Discursive sonar: The theory of mapping meaning applied

We met Jane Cherrington in 2021 whilst she was authoring a review on education. Through our conversations we learnt about Jane’s role as a sense maker and navigator in branding and recognised how her approach was core to integrative briefing. We asked Jane to articulate her praxis and here is her response…

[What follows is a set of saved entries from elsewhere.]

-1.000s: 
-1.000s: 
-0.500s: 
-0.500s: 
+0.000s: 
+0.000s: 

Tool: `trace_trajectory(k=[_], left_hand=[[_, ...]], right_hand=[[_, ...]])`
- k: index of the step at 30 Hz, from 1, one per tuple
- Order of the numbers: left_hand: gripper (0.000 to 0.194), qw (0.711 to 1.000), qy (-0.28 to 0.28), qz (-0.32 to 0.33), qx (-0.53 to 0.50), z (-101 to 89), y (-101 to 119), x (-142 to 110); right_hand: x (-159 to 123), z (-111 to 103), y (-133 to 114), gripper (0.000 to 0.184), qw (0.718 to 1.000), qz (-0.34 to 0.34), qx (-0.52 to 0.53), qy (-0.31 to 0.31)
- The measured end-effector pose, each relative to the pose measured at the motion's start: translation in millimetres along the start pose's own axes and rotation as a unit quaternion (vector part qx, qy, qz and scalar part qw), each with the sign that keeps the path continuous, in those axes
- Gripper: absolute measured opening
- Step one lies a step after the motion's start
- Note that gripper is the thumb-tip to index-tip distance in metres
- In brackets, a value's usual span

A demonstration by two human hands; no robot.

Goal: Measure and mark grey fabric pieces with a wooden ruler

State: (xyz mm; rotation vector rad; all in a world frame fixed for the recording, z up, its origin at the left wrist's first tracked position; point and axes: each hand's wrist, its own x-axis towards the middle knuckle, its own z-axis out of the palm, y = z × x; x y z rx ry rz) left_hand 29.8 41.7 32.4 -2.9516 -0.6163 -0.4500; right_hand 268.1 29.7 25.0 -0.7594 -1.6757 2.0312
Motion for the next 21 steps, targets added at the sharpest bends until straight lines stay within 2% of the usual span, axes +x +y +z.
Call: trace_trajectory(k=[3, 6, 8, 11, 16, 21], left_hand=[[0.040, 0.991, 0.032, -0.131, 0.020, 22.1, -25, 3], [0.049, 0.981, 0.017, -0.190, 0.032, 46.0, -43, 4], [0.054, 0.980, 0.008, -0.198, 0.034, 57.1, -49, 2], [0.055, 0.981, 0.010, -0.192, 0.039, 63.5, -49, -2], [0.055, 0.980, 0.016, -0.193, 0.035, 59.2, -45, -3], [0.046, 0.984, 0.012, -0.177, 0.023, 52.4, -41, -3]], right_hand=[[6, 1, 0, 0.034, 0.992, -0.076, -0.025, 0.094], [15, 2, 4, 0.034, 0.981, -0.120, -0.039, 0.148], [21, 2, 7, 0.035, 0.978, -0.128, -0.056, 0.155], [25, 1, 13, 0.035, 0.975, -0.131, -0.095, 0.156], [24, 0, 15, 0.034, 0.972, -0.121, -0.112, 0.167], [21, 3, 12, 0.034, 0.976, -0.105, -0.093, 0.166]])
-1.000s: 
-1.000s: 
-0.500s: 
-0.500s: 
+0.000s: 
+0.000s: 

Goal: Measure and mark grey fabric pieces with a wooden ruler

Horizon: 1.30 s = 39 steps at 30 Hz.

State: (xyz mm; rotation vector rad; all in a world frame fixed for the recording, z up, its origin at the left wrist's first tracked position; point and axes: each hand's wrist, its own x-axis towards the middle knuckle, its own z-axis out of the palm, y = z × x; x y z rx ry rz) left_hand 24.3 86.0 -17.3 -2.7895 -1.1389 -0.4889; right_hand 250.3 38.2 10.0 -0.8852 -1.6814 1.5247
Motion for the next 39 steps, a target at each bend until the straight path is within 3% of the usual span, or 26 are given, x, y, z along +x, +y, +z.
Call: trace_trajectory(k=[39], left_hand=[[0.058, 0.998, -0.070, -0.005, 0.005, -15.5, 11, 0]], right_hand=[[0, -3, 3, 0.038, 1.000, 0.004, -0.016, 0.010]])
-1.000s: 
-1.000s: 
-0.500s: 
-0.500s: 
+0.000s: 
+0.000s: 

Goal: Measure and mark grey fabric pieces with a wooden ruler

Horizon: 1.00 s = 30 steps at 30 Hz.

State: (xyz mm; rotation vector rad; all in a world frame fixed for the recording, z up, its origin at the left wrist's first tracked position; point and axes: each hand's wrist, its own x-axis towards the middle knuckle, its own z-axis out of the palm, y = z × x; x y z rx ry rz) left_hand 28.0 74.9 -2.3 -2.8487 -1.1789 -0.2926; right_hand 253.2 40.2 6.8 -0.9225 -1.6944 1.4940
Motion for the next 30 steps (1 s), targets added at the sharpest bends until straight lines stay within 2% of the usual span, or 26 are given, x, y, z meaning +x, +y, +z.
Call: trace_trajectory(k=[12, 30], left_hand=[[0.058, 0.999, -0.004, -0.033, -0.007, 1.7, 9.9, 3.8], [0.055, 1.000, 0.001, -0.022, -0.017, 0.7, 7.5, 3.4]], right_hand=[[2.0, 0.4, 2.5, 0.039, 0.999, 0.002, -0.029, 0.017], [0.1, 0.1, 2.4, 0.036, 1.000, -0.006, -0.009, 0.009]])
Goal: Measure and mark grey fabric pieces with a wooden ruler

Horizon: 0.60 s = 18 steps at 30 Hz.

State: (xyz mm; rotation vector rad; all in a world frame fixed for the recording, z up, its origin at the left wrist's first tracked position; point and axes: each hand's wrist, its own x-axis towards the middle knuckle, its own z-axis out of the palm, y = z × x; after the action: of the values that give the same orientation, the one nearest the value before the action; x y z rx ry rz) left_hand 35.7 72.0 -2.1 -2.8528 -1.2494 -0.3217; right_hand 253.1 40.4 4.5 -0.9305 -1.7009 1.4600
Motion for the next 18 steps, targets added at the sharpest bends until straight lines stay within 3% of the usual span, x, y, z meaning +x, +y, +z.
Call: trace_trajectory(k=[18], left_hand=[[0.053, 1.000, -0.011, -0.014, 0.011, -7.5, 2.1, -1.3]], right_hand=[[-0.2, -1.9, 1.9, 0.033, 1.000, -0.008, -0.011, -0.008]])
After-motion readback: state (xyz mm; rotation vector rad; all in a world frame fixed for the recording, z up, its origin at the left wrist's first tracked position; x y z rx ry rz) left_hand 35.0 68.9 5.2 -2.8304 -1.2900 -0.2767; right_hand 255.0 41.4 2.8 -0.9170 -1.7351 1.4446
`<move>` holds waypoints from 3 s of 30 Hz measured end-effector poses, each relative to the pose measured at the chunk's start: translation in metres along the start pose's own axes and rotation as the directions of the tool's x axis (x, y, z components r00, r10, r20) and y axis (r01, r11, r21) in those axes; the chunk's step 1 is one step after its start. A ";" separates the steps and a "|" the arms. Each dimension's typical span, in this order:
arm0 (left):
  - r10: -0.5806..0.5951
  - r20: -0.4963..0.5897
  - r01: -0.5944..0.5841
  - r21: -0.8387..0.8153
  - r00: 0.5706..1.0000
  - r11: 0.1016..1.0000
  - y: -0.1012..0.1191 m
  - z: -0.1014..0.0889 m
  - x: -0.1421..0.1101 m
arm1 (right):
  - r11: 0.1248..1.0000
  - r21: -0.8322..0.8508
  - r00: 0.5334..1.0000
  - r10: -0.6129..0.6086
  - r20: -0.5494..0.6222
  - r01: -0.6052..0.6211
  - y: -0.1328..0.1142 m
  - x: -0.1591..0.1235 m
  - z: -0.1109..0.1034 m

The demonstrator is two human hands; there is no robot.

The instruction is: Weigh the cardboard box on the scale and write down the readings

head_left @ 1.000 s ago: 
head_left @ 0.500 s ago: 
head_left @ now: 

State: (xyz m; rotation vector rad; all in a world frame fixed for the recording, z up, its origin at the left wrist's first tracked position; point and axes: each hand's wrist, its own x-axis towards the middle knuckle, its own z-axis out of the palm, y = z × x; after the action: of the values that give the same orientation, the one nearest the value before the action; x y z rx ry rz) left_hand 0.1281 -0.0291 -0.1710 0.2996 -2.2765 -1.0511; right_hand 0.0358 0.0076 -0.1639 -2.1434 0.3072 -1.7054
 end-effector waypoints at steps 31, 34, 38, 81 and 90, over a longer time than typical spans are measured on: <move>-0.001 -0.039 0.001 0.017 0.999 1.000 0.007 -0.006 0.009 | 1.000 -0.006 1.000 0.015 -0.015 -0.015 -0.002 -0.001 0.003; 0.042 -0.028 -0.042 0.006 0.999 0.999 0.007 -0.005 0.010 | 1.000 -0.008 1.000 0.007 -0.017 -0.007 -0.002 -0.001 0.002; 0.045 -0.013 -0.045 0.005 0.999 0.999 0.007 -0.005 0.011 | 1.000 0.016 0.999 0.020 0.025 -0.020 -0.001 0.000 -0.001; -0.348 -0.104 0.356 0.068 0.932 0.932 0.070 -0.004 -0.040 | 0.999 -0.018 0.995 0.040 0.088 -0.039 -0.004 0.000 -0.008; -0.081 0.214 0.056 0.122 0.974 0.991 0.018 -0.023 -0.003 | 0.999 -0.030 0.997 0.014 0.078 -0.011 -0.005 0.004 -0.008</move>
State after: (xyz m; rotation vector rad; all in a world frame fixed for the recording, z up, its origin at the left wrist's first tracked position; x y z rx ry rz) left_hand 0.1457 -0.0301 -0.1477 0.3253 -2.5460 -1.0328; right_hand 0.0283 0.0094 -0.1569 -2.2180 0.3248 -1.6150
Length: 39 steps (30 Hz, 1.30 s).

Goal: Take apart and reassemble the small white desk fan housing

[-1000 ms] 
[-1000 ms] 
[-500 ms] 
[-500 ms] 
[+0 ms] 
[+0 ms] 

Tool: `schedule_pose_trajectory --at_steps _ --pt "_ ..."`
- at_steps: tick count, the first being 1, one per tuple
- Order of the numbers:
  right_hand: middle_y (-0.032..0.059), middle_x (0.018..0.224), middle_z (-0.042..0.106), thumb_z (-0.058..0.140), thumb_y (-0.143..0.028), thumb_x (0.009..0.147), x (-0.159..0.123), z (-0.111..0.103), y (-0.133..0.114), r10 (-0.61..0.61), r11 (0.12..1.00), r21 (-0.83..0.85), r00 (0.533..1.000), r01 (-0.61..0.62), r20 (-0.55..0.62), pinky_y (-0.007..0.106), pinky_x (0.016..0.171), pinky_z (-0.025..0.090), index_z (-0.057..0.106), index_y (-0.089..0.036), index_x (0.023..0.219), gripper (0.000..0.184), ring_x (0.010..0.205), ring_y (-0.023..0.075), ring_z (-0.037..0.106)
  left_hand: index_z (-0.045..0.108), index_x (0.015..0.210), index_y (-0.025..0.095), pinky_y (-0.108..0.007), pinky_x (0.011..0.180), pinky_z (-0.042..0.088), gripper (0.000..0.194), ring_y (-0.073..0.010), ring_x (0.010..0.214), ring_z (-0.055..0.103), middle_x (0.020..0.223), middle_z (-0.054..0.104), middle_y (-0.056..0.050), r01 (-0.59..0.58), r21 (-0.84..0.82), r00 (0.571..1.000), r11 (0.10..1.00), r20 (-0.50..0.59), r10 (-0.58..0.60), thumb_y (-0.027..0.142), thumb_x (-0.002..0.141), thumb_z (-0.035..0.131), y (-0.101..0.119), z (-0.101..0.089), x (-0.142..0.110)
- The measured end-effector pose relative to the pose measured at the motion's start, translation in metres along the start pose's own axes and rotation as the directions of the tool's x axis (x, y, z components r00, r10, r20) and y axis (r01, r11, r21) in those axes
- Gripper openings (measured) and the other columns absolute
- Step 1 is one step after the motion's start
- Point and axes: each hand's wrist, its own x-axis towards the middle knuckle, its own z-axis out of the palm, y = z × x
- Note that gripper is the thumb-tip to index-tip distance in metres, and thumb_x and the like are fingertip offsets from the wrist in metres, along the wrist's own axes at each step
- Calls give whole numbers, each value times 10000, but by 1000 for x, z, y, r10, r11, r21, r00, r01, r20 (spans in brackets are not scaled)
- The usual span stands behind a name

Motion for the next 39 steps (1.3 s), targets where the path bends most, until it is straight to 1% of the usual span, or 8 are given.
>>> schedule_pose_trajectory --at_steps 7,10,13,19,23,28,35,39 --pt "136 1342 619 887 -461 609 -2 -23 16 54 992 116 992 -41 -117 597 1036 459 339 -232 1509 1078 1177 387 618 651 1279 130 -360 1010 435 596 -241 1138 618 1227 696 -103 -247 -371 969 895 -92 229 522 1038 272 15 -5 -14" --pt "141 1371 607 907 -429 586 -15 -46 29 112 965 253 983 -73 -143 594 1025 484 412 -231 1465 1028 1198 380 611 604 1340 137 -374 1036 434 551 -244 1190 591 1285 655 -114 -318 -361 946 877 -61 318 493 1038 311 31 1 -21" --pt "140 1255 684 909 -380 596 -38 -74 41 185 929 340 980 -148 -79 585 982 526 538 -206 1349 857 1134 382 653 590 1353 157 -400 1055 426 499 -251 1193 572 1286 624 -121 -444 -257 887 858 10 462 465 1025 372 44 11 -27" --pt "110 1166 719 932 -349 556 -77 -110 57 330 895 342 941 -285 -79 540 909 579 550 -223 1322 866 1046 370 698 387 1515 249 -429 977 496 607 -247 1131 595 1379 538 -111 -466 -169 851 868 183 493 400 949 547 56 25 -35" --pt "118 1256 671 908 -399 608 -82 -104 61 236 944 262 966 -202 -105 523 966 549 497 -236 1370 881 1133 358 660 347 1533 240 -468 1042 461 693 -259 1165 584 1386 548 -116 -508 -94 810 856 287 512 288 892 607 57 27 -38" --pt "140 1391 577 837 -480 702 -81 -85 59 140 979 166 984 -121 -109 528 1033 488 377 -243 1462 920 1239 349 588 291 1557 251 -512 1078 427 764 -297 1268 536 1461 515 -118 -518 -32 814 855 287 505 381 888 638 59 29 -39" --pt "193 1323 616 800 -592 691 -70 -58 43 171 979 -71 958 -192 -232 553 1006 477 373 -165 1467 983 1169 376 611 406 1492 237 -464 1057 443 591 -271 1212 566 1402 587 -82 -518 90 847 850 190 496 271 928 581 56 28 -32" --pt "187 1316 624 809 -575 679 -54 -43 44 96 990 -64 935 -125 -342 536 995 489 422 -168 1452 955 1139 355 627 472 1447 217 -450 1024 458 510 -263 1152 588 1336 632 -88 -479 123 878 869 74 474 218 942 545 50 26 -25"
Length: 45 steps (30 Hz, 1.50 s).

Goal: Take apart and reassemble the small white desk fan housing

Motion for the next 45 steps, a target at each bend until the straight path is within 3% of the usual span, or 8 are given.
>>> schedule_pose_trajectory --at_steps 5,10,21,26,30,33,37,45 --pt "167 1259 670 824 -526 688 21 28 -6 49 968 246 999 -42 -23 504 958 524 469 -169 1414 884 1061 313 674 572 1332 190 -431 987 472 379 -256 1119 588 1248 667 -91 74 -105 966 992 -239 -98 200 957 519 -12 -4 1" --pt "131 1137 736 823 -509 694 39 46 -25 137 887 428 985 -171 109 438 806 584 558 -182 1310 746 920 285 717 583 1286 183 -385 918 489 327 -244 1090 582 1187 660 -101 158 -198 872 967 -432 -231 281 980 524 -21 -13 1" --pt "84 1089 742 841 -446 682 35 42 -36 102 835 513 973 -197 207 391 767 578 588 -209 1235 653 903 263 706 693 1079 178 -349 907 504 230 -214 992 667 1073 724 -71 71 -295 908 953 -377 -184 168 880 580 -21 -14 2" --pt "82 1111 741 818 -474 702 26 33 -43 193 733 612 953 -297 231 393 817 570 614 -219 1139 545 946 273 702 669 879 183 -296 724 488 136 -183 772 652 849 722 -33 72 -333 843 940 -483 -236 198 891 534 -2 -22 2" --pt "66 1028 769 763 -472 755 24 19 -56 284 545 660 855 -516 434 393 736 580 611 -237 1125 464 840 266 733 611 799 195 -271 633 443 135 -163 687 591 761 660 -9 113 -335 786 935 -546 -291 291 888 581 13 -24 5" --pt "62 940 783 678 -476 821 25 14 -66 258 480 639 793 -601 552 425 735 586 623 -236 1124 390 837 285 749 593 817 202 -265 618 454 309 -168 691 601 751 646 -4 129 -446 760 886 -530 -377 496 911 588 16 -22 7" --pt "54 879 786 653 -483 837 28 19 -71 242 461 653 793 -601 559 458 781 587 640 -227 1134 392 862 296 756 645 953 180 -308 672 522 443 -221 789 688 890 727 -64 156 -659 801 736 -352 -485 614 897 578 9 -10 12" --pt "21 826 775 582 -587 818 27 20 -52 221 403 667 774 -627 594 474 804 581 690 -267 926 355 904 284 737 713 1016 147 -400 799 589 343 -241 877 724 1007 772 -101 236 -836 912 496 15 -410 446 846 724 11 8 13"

Education 5.0. I am no educator. How then to author a review? How do you make sense of a sector, in all its complex plurality as a visitor to its space? Meaning can seem so concrete, powerful, solid on arrival. But stand back, and take a good look across any space – of cultures, sectors, groups – and meaning’s inherent instability is visible, formed as it is through individual and ongoing re-interpretations of words, stories, objects, experiences, actions, all in hot debate. Contested and contesting forms swirling in tides of incoming information; massive, complex oceans of sensory inputs (data) we swim (drown) in minute by minute, hour by hour. When overwhelmed and seeking sense, volume usually equates to form. The ocean is made of ‘this’ say the monitors. Eddying currents of less or more slipping beneath the surface of such collective registry say no, it is also made of ‘that’. Collapsing ‘that’ into ‘this’ is so common, because landing any idea of ‘truth’ of a situation does require anchor into a sufficiently common recognisable framework. A normative narrative curve. But is this acceptable when there is no normal? What hope then for integrity of navigation if truth is instability? Dissonance. Chaos even.